Exploration of pika in codis

background

Faced with the increasing storage capacity of kv type data in the company and the fact that the performance response is not sensitive, the cost of using the original codis scheme to store data is becoming higher and higher. In this scenario, there is an urgent need for an alternative scheme that can effectively take into account both cost and performance. Therefore, Pika is introduced as the bottom storage of codis to replace the high-cost codis server, and a series of design modifications are carried out around pika's scheme.

Principle design of codis

codis project is mainly divided into four components: codis Fe, codis dashboard, codis proxy and codis server.

CODIS Fe is mainly to facilitate the unified management of multiple sets of CODIS dasshoard, and provide an operation and maintenance friendly management interface, which is relatively friendly in operation and maintenance and management.

CODIS dashboard mainly completes the data consistency of slot, CODIS proxy and zk (or etcd) and other components, the operation and maintenance status of the whole cluster, the expansion and contraction of data and the management of high availability of components, which is similar to the API server function of k8s.

CODIS proxy is mainly an access proxy provided to the business level, which parses the request route and routes the route information of the key to the corresponding back-end group. Another important function is that when the cluster is expanded and shrunk through CODIS Fe, CODIS proxy will migrate according to the migration status of the group, To trigger the check or migration function of the key, so as to complete the hot migration of data without interrupting the business service, so as to ensure the availability of the business.

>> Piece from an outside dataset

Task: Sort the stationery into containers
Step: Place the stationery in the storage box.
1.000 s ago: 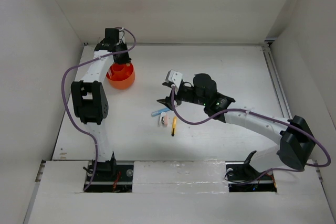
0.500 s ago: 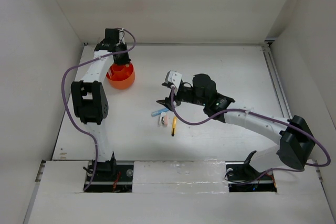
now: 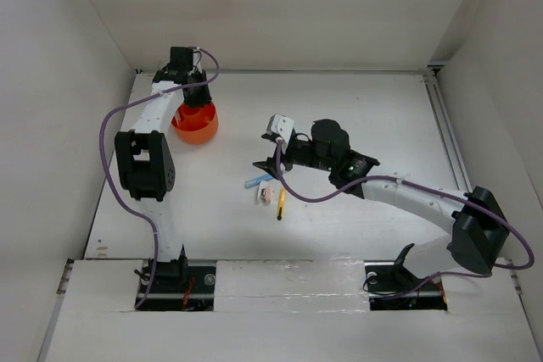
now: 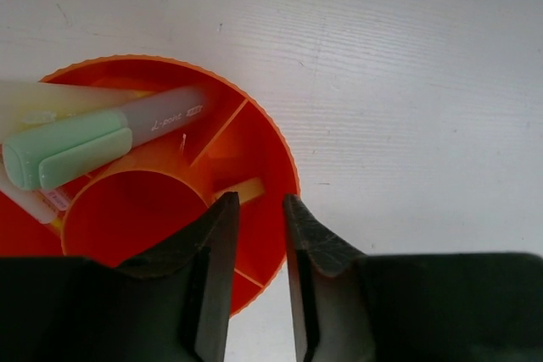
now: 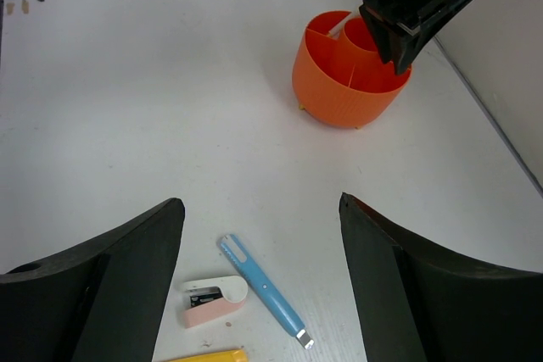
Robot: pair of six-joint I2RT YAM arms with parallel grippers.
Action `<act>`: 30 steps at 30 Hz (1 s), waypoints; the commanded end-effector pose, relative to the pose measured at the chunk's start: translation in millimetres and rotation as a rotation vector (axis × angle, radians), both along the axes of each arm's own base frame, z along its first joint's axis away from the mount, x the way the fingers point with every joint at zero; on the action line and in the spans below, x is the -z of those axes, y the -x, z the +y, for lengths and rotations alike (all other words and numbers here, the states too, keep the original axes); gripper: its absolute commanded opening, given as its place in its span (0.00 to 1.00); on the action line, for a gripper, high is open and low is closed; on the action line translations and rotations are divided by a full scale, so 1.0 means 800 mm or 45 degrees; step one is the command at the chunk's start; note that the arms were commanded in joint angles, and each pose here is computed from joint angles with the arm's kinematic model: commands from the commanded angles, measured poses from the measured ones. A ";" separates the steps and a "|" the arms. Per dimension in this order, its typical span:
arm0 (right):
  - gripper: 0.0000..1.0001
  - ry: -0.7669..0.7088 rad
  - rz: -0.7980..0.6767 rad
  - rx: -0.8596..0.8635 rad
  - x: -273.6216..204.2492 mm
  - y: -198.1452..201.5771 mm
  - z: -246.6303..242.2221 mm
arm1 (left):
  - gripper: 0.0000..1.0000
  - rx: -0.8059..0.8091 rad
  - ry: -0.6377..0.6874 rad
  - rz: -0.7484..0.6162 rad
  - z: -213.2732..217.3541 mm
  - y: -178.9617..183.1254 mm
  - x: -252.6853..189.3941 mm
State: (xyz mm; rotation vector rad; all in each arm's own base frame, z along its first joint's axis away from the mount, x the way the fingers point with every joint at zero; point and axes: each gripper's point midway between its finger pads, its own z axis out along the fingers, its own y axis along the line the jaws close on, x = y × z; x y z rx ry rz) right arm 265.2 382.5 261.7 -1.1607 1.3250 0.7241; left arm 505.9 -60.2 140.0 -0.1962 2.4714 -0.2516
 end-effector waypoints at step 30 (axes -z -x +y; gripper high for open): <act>1.00 0.280 0.569 1.099 0.125 -0.042 -0.056 | 1.00 -0.465 0.116 -0.458 0.042 0.107 -0.223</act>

Operation principle of codis

codis runs in accordance with the schematic diagram given on the official website.

The path exposure of zk can be used for load balancing and service discovery of CODIS proxy, which can be encapsulated by jodis officially provided or redis client implemented by ourselves.

CODIS dashboard receives the management instructions of CODIS Fe, such as capacity expansion, online and offline, cluster master-slave status, etc. After receiving the instruction, store the status and push the status to CODIS proxy, so that the online management of CODIS Fe can be dynamic, and the data of CODIS proxy can be dynamically routed. The management of all cluster status will be consistent through CODIS dashboard.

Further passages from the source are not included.